I don't own any of the people in this story except for the people I make up in the story. I was searching this web site for a book that I like and found that there is no Pigman or anything by Paul Zindel so I thought that some thing about him should be put in. The other reason I like his work is because I love the 80's and this is all written in the 80's. So please Rand R. I hope you love it. Another thing I am just writing about Pigman nothing more until I read the other two so you can stay focused.

Lorraine can be such a pain sometimes. We have another story to tell you or as I would like to put it the after log of when Mr. Pignati died. After we left the zoo because we didn't want to think about pigman right now since of all the pain that we felt especially Lorraine. I walked with her for a while in deep silence. We really didn't want about Pigman at the moment I could feel it in Lorraine.

"Are you okay? We could just leave this be and pretend that nothing ever happened I mean I just want you to feel better." I said sympathetically

"No, what happened was our fault he died because of us we caused him so much pain we sent him to his end we killed him john. I can't just walk away from that. We cant I don't know what to do now I really don't feel like going home right now. John I don't know what to do what do you think we should do?" She asked trying to make me feel rotten but I wasn't going to give in to her powers.

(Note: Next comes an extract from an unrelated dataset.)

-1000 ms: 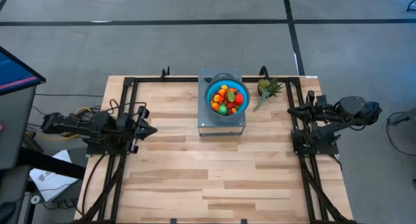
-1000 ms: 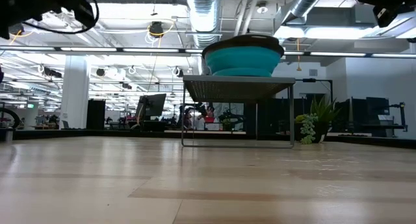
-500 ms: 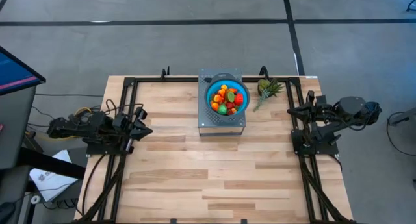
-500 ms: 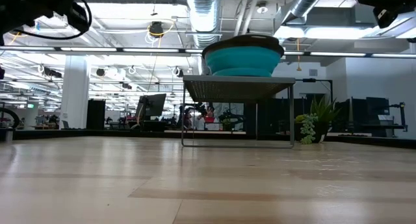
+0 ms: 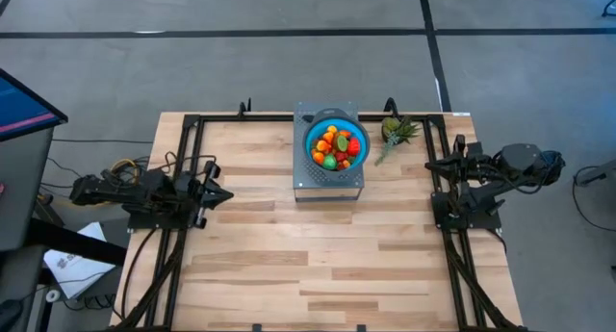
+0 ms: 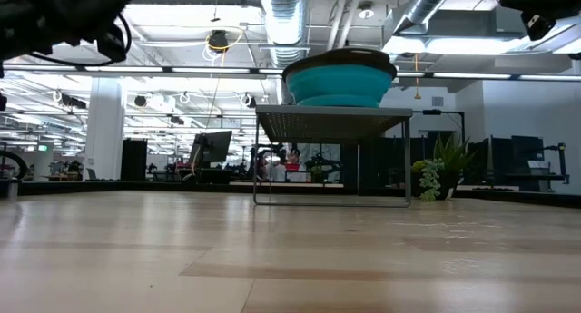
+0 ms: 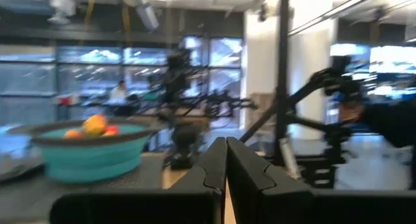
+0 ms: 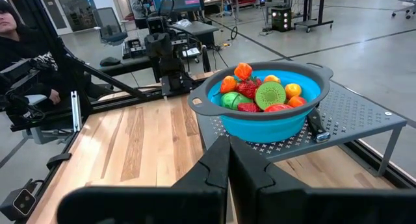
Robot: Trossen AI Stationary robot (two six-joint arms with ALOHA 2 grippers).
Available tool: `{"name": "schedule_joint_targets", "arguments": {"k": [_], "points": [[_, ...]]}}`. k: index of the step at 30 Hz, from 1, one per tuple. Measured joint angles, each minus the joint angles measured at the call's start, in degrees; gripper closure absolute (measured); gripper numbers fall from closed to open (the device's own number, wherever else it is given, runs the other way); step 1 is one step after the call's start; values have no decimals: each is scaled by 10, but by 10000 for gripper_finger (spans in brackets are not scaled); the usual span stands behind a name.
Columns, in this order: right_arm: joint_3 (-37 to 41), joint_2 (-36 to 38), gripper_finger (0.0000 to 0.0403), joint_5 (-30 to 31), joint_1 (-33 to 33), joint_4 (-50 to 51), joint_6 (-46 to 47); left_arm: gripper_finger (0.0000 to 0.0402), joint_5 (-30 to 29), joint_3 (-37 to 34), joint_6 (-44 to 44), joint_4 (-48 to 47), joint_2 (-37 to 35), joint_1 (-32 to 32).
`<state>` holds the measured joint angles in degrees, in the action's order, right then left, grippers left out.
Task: Pick & Place Fruit
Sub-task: Return to Home Position
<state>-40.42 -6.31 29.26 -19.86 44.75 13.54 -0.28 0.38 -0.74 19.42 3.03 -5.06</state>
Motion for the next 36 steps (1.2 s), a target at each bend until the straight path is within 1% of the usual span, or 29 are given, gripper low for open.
{"name": "schedule_joint_targets", "arguments": {"k": [3, 14, 19, 23, 27, 28, 31, 33, 36], "points": [[0, 0, 403, 0, 0, -1, 0, 399, -29, 0, 1, -18, 0, 0], [0, 0, 403, 1, 0, -1, 0, 399, -35, 0, -27, -82, 0, 0], [0, 13, 403, 4, 0, 7, 0, 399, -44, 0, -30, -85, 0, 0], [0, 59, 403, 8, 0, 13, 0, 399, -44, 0, -41, -85, 0, 0], [-15, 60, 403, 7, 0, 23, -10, 399, -44, 0, -43, -85, 0, 0], [-19, 59, 403, 7, 0, 6, -17, 399, -44, 0, -43, -85, 0, 0], [-14, 59, 403, 19, 0, 21, -24, 399, -44, 0, -43, -84, 1, 0], [-18, 60, 403, 31, 1, 14, -29, 399, -44, 0, -43, -85, 1, 0], [-19, 60, 403, 30, 2, 17, -34, 399, -44, 0, -43, -85, 2, 0]]}}
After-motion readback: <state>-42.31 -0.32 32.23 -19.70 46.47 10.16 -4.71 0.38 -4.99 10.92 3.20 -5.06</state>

"I think we should just play it cool for today you know relax. This is a lot for us. Are you going to go to his funeral? I think it might be on a school day but we can get out I hope." I said staying calm and holding in all the pain I really felt. I really don't think I would have felt so bad if I had never become friends.

"Yes, I want to pay my last and for ever more respects he changed our life we need to. So we will go and stay clam today but nothing will ever be the same I think unless we find someone else to help us along the way. Which if we do I am not so sure we should even talk to them who knows what kind of person they could be." Lorraine said in displeasure.

"You should just flow with it nothing can go wrong at the funeral we will go and pay our respects and try and get along with our lives." I said taking Lorraine's hand. As we walked further to up the road. "Do you want to go to the grave yard tonight and just talk about things doesn't matter what it is just as long as we talk. I think it will do us some good. I will meet you there at about 7:00 okay?" I asked wondering why I had even said that. But then it hit me that I was being sympathetic towards her. I knew she would feel better if we talked the last thing I need for a while was her having anxiety attacks left and right over Pigman's death.

"Yeah that would be nice. Maybe we could just talk or maybe we will just sit there and think in each other presence I don't know but I think I am going to have an anxiety attack. I just can't stand the fact that we killed him or helped it along the way." She said dull fully and with a shiny wet glimmer over her eyes I knew she wanted to cry. She was holding it back with all her might she just wanted to stay strong at the moment.

"Okay I will see you then." I said letting go of her hand.

We had reached her house and her mom wasn't home yet so I quickly fled the scene once she was inside. Her mom wouldn't really approve of me or so I think and I didn't want her mom to see me I wasn't going to take any chances. When I got home Bore and the old lady we on my case, why I really don't know I just heard them yelling at me, I at dinner and left. I picked up some beer and headed on out. I was at the graveyard at 7:05 I was late because, well it is of no importance since I was only five minutes late.

Then Lorraine slowly came up to the finely polished grave that we hung out in. She sparkled in the moonlight as she walked towards me. I just really wanted her pain to go away. I knew she really cared about Pigman and it really hurt her for him to die. I knew it even if she didn't say anything.

"Are you feeling any better?" I asked with ease not to scare her if she didn't see me.

"A little I think" She said in a hollow response and then something rustled in the bushes. We didn't know what to think of it. We though it was an animal until we heard a twig snap. Then we knew someone or something was here. I played it all cool just because that is the way it goes. So I walked over to the high grass and made my way to the bushes. I soon realized that Lorraine had heard the noise to and followed and I head in my ear every now and then John, what was that? Where are we going? But I just kept going like there was nothing being said to me.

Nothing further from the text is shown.